Begin at the line containing "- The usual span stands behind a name" in the data below and go on through the line containing "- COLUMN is", repeating each line exactly; include both ends and no other line.

Items listed in a dataset
○ ○ ○ ○ ○

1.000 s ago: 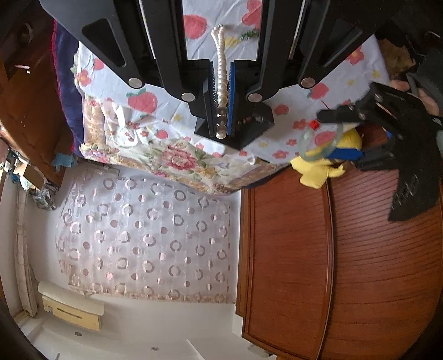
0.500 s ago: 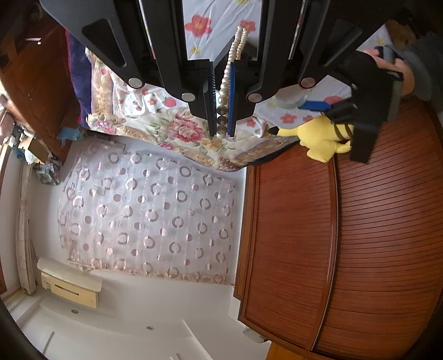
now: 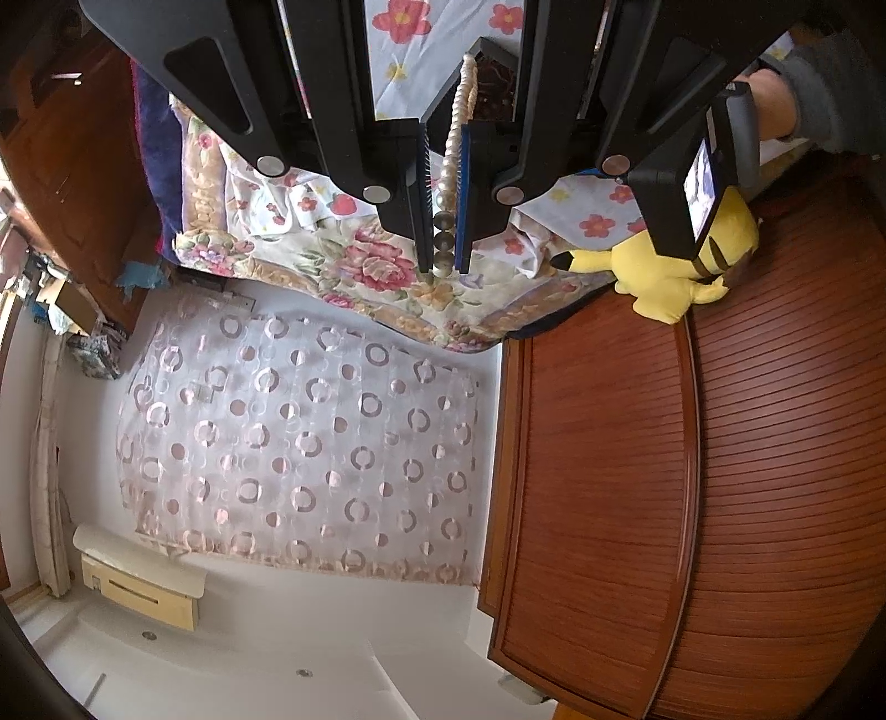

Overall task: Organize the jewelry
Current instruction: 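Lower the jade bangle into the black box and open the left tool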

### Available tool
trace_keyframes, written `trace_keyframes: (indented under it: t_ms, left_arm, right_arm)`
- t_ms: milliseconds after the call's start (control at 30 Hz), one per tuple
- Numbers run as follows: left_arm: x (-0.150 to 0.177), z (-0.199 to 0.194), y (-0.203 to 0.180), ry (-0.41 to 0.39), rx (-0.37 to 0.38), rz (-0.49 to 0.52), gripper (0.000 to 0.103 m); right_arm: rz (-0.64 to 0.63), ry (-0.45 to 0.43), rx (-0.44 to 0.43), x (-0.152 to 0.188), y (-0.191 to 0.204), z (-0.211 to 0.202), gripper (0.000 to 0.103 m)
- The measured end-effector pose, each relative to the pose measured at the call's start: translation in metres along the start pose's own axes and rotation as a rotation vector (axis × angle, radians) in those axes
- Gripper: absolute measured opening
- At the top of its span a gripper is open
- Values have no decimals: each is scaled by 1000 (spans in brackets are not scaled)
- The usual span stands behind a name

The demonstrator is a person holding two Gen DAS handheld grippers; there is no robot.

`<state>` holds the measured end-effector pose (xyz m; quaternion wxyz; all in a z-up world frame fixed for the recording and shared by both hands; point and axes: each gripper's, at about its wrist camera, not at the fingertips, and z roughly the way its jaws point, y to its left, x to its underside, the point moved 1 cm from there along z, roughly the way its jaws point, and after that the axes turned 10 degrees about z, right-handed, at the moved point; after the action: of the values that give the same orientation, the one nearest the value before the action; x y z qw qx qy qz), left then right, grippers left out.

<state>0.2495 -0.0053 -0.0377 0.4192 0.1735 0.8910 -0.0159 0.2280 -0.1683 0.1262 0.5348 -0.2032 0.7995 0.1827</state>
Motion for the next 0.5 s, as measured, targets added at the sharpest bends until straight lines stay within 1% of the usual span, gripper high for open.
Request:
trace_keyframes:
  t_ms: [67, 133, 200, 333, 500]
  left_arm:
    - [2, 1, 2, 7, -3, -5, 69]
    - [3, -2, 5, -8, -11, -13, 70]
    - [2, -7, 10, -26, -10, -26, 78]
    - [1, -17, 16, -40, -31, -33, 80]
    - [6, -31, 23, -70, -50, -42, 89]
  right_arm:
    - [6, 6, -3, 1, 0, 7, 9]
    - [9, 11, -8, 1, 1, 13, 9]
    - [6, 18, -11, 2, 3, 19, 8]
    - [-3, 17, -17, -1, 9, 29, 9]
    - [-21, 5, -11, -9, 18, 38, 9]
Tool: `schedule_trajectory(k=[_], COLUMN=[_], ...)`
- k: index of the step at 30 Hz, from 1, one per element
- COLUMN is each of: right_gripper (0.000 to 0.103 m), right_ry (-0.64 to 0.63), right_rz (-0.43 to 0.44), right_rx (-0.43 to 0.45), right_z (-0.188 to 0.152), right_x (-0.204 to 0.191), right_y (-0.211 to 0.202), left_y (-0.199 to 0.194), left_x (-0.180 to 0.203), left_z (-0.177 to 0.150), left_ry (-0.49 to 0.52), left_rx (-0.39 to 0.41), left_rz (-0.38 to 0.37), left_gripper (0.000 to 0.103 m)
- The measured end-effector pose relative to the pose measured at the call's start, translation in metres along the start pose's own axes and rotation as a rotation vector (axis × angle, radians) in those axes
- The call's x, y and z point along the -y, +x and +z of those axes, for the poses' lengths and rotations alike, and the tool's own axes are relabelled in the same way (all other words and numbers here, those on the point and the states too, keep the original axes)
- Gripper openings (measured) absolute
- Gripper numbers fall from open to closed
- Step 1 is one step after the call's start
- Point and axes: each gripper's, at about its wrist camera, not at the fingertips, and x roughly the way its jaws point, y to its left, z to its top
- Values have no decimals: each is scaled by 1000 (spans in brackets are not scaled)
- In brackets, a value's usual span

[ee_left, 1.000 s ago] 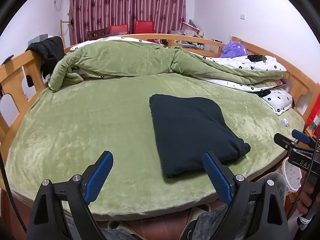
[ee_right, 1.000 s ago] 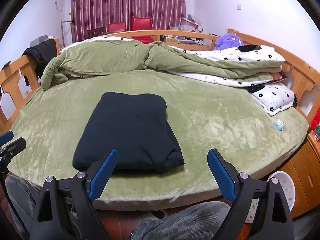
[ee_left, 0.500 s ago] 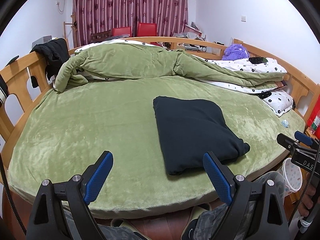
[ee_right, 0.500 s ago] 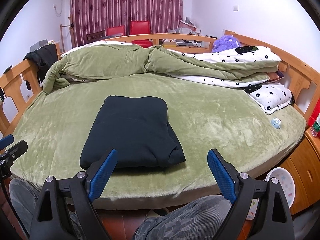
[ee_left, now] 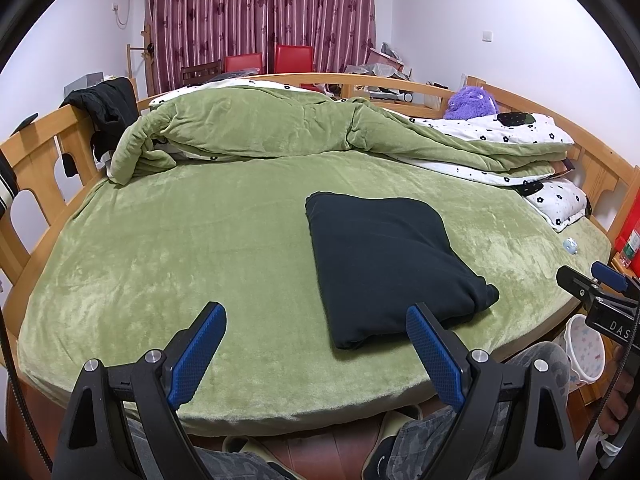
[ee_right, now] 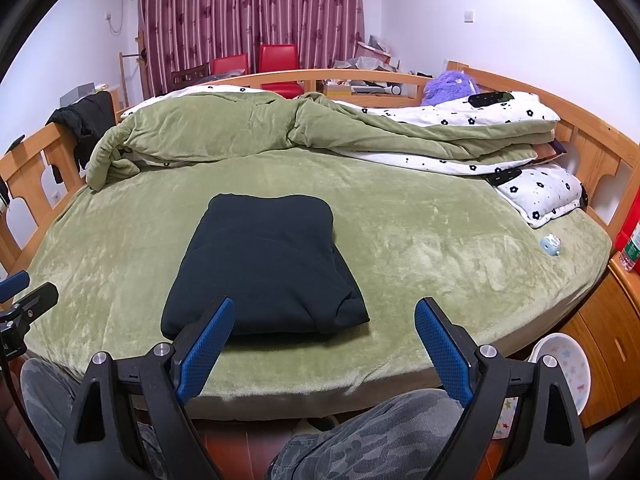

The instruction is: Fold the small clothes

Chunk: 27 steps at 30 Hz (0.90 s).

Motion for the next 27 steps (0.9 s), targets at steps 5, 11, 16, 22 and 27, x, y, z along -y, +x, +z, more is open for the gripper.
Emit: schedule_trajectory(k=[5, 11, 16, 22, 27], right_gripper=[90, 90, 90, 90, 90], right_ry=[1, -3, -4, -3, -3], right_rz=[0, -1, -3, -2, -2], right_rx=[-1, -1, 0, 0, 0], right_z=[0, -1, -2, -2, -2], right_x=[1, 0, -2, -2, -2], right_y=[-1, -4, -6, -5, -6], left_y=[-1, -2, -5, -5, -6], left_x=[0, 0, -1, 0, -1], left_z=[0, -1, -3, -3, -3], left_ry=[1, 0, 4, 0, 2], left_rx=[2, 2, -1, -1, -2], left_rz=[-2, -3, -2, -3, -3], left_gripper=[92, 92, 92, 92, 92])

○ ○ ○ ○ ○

- [Exercise result]:
- The usual span stands behind a name

The demonstrator is a person holding two Gen DAS handheld grippers; there is no robot.

`<state>` holds the measured end-effector pose (xyz m; quaternion wxyz; all in a z-up world frame fixed for the recording and shared by both hands; point and axes: each gripper's, at about its wrist camera, not at the fingertips, and z roughly the way its jaws point, y to its left, x to its underside, the point moved 1 cm from there along z, roughly the way its jaws point, and after that the axes turned 10 degrees about z, right-handed, at the moved point; after the action: of the values that give the same orientation, the one nearest the value before the action; x y z qw qx qy qz), left then right, grippers left out.

<state>0.2495 -0.0053 -0.0377 0.4192 0.1735 0.8910 -0.0159 0.2280 -0.1683 0.1262 0.5348 -0.2032 0.7995 0.1827</state>
Motion for the next 0.5 s, as measured, targets added at the sharpest bends until straight lines stay within 1% of the usual span, gripper high for open.
Request:
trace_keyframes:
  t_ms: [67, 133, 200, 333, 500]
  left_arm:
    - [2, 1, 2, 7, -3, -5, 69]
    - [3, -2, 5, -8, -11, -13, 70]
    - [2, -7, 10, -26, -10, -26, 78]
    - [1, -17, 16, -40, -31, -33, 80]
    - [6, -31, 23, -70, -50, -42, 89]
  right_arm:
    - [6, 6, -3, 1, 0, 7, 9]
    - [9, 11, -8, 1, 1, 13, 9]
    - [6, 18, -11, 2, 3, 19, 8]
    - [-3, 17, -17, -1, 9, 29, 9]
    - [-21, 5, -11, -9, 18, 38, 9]
Tool: `schedule_trajectory(k=[_], COLUMN=[_], ...)`
- k: index of the step at 30 Hz, from 1, one per element
- COLUMN is each of: right_gripper (0.000 to 0.103 m), right_ry (-0.64 to 0.63), right_rz (-0.43 to 0.44), right_rx (-0.43 to 0.45), right_z (-0.188 to 0.152), right_x (-0.204 to 0.191), right_y (-0.211 to 0.202), left_y (-0.199 to 0.194), left_x (-0.180 to 0.203), left_z (-0.177 to 0.150), left_ry (-0.49 to 0.52), left_rx (-0.39 to 0.41), left_rz (-0.38 to 0.37), left_gripper (0.000 to 0.103 m)

This output contains the full answer.